The EU has recently finalised CETA, its free trade agreement with Canada. It is negotiating a similar deal with the US, the Transatlantic Trade and Investment Partnership (TTIP). The EU is trying to secure another deal with the Mercosur trading bloc, which includes Brazil, Argentina and Uruguay.

euractiv.com has obtained Commission minutes of the meeting, which would have remained secret had it not been for a freedom of information application.

They revealed that the US and Canada heaped pressure on the EU over its risk-evaluation method for endocrine disruptors, chemicals used in some pesticides that can be dangerous to human health.

The Commission said new exceptions, if backed by the EU’s Parliament and Council, would use a different risk-evaluation method.

Vito Buonsante, a lawyer with environmental NGO ClientEarth, said, “The Commission claims that the change in how to manage endocrine disruptors was aimed to increase protection for EU citizens. But it turns out they were increasing satisfaction for trade partners instead.

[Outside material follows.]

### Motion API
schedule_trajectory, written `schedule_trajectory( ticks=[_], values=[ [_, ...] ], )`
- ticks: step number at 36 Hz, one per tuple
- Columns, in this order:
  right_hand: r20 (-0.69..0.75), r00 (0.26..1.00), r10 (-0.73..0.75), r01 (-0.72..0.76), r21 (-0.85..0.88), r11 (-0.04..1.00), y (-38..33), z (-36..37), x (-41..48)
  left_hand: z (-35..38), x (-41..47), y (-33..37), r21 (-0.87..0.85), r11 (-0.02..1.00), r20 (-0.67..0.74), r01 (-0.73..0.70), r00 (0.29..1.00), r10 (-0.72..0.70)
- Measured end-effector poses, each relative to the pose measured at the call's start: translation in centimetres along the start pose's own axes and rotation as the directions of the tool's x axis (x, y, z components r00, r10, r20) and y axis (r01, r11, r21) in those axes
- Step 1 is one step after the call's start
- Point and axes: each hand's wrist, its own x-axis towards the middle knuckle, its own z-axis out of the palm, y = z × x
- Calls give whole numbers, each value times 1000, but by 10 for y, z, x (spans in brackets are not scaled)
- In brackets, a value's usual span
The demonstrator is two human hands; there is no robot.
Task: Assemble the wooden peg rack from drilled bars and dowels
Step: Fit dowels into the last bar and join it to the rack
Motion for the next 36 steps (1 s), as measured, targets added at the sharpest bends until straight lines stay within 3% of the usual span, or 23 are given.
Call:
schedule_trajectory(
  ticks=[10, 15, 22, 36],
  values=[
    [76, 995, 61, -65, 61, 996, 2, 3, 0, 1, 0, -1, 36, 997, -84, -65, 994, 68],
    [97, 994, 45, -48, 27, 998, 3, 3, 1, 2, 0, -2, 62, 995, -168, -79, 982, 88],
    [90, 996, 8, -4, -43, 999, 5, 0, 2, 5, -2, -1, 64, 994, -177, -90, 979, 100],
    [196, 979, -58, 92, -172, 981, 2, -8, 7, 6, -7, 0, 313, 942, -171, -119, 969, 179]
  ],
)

“This will make it easier for countries with weaker pesticides protection – like Canada and the United States – to import food into the EU.”

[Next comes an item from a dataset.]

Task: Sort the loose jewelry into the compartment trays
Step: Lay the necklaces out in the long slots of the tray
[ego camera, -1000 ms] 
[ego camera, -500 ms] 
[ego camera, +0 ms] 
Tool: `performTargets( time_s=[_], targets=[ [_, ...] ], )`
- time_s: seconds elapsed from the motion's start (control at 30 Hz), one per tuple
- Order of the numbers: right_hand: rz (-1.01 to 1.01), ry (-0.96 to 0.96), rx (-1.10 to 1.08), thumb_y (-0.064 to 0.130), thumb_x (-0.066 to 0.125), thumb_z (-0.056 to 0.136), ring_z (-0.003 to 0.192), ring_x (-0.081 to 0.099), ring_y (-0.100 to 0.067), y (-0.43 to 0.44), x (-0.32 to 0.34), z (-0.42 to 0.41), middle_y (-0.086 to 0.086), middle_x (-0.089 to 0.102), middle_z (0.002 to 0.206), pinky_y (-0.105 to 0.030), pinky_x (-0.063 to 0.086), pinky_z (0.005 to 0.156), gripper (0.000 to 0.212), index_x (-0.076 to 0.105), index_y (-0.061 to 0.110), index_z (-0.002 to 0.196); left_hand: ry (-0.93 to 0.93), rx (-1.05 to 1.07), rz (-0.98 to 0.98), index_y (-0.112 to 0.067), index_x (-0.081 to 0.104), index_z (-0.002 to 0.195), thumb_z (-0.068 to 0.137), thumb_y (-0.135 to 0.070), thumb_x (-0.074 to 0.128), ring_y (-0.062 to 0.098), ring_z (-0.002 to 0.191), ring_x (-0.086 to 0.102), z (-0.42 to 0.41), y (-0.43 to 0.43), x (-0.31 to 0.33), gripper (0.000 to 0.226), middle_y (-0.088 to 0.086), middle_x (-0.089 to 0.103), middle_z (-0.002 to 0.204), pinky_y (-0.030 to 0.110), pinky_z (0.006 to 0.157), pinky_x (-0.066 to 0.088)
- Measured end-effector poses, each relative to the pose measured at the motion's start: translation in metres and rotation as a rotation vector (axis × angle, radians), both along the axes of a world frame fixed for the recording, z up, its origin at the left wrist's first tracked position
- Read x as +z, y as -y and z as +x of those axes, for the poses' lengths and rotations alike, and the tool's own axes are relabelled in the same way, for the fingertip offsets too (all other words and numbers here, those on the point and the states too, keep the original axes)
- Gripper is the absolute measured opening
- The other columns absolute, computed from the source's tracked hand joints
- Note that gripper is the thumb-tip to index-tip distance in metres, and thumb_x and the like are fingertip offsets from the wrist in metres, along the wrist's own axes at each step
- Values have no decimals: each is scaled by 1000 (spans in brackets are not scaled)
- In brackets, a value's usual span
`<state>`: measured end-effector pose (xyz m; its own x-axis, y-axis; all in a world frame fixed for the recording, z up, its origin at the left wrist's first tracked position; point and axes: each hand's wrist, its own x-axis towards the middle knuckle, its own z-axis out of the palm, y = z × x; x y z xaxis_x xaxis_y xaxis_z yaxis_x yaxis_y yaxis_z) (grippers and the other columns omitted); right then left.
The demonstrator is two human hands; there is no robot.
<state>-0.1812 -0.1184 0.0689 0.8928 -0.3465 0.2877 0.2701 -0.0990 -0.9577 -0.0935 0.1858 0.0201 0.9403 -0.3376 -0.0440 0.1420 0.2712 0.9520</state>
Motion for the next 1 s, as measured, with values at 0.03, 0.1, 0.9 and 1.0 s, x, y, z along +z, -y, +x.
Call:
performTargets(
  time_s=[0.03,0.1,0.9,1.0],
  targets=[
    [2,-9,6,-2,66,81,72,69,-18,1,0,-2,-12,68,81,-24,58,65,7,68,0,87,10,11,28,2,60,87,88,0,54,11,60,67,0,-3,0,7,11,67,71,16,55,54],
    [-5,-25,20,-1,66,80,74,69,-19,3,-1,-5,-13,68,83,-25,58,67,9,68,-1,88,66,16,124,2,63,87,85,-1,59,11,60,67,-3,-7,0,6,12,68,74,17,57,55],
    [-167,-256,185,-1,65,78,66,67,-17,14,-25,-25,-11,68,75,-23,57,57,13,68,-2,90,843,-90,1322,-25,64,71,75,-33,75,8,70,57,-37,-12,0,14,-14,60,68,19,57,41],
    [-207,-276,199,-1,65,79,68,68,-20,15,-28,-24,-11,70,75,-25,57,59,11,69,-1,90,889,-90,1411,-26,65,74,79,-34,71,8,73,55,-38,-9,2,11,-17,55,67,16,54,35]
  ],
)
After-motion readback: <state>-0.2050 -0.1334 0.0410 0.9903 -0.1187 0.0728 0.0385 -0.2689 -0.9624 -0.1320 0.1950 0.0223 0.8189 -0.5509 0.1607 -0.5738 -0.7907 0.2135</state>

There is fierce debate about how best to evaluate the risk endocrine disruptors pose. In general, the EU prefers the precautionary principle approach to the risk-based method used in the other countries.

Under the precautionary approach, which is also known as the hazard approach, substances are evaluated on whether they are likely to cause harm if there is not enough scientific evidence to definitively say they do . If risk is likely, they can face restrictions, such as a ban on the import of goods exposed to them.

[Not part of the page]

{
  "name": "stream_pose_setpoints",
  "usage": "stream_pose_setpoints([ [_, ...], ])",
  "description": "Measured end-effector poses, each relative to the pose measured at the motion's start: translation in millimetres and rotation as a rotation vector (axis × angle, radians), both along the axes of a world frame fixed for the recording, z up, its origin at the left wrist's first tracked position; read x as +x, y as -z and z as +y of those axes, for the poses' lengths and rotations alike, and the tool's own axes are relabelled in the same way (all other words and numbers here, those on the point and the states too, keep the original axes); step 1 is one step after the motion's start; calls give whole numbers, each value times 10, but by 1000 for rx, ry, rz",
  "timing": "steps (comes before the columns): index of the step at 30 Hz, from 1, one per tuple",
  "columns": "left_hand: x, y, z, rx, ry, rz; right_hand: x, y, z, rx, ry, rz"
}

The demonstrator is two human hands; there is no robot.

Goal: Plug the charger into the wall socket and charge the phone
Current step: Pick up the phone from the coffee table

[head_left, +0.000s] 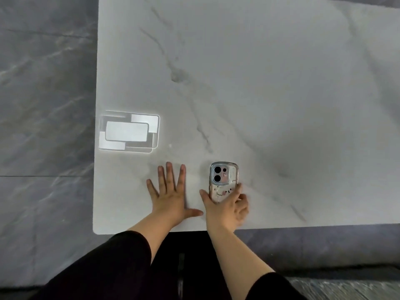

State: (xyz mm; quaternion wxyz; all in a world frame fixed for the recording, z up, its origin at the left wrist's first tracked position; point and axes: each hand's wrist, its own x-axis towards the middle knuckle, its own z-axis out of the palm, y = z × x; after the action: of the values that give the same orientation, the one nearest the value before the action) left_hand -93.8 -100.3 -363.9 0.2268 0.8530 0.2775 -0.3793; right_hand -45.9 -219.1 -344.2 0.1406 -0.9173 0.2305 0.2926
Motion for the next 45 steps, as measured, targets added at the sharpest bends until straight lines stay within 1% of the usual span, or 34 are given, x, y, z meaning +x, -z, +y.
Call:
stream_pose_setpoints([
  [2,3,5,17,-25,-7,3,-67,61,11,9,42,-45],
  [5,7,-10,27,-33,-13,10,-133,113,5,8,7,-116],
  [10,19,-45,31,-39,4,16,-129,142,-9,-14,-54,-150],
  [14,28,-51,40,-37,13,32,-50,103,-9,-22,-41,-155],
  [17,54,-71,63,-60,34,66,73,8,-69,-25,-88,-85],
  [20,83,-179,131,-105,53,60,186,-158,-156,30,-117,56],
  [22,52,-329,201,-137,59,5,207,-310,-224,47,-111,144],
  [24,-47,-543,269,-145,47,-75,174,-523,-307,88,-141,192],
  [27,-259,-892,316,-184,-14,-98,82,-861,-440,175,-176,252],
  [29,-437,-1126,281,-229,-80,-105,-15,-1117,-549,264,-162,294],
  [32,-786,-1443,149,-331,-260,-157,-174,-1480,-722,394,-106,365],
  [36,-1386,-1788,-147,-454,-548,-270,-400,-1787,-953,431,-267,435],
  [38,-1688,-1874,-297,-451,-667,-267,-476,-1806,-1030,427,-337,481],
  [41,-2204,-1952,-485,-404,-893,-211,-619,-1793,-1028,391,-460,612],
  [45,-2800,-2031,-613,-344,-1209,-188,-862,-1790,-738,356,-631,729],
])
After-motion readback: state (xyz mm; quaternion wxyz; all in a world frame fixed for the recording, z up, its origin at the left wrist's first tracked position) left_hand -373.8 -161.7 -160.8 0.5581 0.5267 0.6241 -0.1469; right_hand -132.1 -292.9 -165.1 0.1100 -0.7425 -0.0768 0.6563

The risk-based approach only imposes restrictions if a chemical can be shown by scientific research to cause harm. The precautionary approach affords greater protection but critics claim it is too restrictive.

Pesticide industry critical of endocrine disruptors criteria

The pesticide industry is “extremely disappointed” with the European Commission’s proposal to identify endocrine disruptors that was presented on Wednesday (15 June).

Concerns

The US said that all the countries present at the meeting had concerns about the EU evaluation criteria for endocrine disruptors, “in particular their impact on import tolerances”.

Canada’s ambassador said the EU was “moving away from scientific risk assessment and thus breaching” World Trade Organisation obligations.

Commissioner Andriukaitis told the ambassadors that the precautionary method was enshrined in EU law and that the Commission “has no possibility to deviate from this approach”.

But Commission officials pointed to two derogations – exceptions – in the legislation, which it had put forward the previous month.

The two draft legal acts which set the criteria to identify endocrine disruptors are under the Biocidal Products Regulation and one draft Commission Regulation under the Plant Protection Products Regulation.

They call for the establishment of MRLs (maximum residual levels) of pesticides in agricultural goods. But the approach used to set the MRL is the risk-based approach favoured by the US and Canada.

A Commission official “clarified that [the] proposal foresees possibility to establish MRLs, which should be accepted as an ambitious proposal to address the concerns expressed by the ambassadors”.

EU criteria on endocrine disruptors insufficient, warns chemical industry

The European Commission’s draft criteria for identifying endocrine disruptors in pesticides and biocides are “not sufficient” to protect people and the environment, the European chemical industry has warned.

Trade

The different treatment matters because of the free trade deals the EU is hoping to strike. To secure the tariff-free agreement, the EU and a prospective free trade partner can agree to recognise each other’s health and environment standards as equivalent.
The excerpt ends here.